Aber Sie haben die Stadt Norden und Umgebung sozusagen berühmt gemacht.
Ja, herrlich. Meine Leser sitzen dann zum Beispiel im Café Ten Cate und sagen sich: Hier hat der Serienkiller seine Frau kennengelernt. Das mit dem Killer ist natürlich ausgedacht. Aber das Café gibt es tatsächlich. Alle Orte in meinen Romanen sind real. Und auch einige Personen.
Zum Beispiel?
Es gibt da etwa den Handwerker Peter Grendel. Ein Nachbar von uns. Da waren wir zum Grillen eingeladen. Ich war am Schreiben, als wir losmussten, und gerade dabei, eine Figur zu erfinden. Einen ehrlichen, soliden Handwerker, der sogar Steuern zahlt und der Nachbar meiner Kommissarin ist. Und wir gehen rüber zu unseren Nachbarn, und dann seh´ ich ihn am Grill stehen. Ein Kerl wie ein Baum. Hände wie Bratpfannen. Maurer. Und ehrlich bis auf die Knochen. Und so wurde Peter zur Buchfigur.

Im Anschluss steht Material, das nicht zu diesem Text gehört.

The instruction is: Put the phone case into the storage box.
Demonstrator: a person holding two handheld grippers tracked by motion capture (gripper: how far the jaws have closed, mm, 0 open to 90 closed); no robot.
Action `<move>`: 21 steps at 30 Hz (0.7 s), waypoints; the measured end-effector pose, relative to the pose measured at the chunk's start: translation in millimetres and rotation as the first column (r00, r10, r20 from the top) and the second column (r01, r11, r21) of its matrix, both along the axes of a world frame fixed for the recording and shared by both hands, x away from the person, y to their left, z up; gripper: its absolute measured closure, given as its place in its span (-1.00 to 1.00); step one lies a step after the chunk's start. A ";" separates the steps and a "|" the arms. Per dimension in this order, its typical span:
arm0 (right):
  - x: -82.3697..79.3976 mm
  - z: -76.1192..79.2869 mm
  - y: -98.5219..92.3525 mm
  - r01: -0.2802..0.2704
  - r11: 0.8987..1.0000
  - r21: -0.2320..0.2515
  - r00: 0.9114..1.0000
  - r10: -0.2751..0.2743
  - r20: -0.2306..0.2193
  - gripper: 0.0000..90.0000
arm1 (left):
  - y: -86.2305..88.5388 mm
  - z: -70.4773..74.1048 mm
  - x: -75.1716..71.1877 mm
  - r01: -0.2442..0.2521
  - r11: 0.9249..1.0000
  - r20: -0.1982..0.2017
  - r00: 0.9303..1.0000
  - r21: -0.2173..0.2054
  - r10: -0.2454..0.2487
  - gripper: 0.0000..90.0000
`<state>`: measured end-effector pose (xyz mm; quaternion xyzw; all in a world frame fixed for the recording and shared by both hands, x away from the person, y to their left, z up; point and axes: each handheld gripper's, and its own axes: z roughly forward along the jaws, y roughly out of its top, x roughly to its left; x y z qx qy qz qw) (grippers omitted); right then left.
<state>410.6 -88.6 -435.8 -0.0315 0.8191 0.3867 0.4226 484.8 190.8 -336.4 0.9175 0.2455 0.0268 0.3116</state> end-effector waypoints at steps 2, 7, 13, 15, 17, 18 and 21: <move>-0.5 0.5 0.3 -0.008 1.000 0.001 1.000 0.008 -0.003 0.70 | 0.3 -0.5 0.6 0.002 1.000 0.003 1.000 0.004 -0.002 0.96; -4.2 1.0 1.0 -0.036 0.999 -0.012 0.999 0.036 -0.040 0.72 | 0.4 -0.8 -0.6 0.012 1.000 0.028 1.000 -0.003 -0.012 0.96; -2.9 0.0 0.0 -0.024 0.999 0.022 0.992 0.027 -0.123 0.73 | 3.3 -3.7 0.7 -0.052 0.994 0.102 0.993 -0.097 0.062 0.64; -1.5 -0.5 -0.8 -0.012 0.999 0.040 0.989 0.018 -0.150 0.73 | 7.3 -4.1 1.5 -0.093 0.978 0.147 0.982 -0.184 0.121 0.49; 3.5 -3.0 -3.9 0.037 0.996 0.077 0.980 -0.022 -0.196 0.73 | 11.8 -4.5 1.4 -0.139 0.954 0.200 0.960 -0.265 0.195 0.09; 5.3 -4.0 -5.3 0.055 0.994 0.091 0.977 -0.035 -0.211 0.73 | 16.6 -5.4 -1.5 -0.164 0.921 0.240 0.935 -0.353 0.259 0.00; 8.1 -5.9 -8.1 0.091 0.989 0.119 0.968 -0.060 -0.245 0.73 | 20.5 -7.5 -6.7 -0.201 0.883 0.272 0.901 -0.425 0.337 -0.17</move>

Wie haben Sie ihn denn gefragt?
Ich sagte: "Peter, darf ich dein Leben fiktionalisieren?
Und wie war die Reaktion
Der guckte erst mal nur. Das wird man ja nun auch nicht jeden Tag gefragt. Und ich sagte: "Ich will eine Figur erfinden, die heißt wie du. Die sieht aus wie du, und die ist mit deiner Frau verheiratet. Die fährt dein Auto. Aber die wird krasse Dinge erleben, die du nie erlebt hast. Darf ich das? Und er sagt nur: "Jo". Wir sind schließlich in Norddeutschland.
Hat das Peter Grendels reales Leben verändert?

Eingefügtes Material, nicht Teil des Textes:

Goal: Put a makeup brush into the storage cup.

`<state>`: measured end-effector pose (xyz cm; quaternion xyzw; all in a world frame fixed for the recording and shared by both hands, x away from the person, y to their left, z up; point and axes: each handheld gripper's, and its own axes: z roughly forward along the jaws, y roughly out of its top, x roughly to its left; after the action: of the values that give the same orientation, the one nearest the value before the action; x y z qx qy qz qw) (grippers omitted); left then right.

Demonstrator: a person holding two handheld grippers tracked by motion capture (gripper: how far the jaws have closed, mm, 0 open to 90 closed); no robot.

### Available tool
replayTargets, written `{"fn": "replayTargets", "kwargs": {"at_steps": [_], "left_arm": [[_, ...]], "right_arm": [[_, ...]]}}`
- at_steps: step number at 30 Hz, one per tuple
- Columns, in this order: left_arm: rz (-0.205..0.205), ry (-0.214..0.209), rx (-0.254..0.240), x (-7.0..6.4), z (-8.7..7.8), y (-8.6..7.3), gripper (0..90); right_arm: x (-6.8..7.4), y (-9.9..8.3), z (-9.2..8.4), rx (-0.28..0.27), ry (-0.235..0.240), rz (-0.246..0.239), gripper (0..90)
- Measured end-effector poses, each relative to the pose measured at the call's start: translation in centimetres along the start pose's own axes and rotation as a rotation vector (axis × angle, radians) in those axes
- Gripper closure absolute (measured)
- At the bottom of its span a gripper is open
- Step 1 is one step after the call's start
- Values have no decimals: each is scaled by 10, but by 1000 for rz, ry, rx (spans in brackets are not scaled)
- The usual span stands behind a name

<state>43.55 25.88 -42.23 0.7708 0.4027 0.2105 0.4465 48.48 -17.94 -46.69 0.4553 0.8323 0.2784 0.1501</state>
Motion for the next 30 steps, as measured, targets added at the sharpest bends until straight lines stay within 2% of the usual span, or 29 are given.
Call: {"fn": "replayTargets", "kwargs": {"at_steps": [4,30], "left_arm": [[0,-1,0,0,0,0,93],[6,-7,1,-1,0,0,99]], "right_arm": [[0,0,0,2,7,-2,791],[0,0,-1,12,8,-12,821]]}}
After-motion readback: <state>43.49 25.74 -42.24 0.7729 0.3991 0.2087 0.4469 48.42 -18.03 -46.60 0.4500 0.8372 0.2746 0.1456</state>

Nun ja, wie viele Maurer kennen Sie, die in ihrem Heimatort von Fans umlagert werden, um Selfies zu machen? Jörg Tapper signiert manchmal sogar Brötchentüten…
Sie haben also auch Nordens Bewohner zu Promis gemacht.
Ja, den Konditor Jörg Tapper und den Journalisten Holger Bloem zum Beispiel, aber als ich damit begann, ahnten wir ja nicht, wie viele Menschen das mal lesen würden. Es gibt Bus- und Fahrradtouren zu den Schauplätzen der Romane. Und einige Fans rasten richtig aus vor Begeisterung, wenn sie registrieren, dass es sogar die Leute daraus wirklich gibt. Sie lassen sich von denen auch meine Romane signieren.
Neulich stand jemand in der Polizeiinspektion und wollte sich ein Autogramm von meiner Kommissarin Ann Kathrin Klaasen holen. Die habe ich allerdings erfunden. Obwohl – sie hat schon viel von meiner Frau.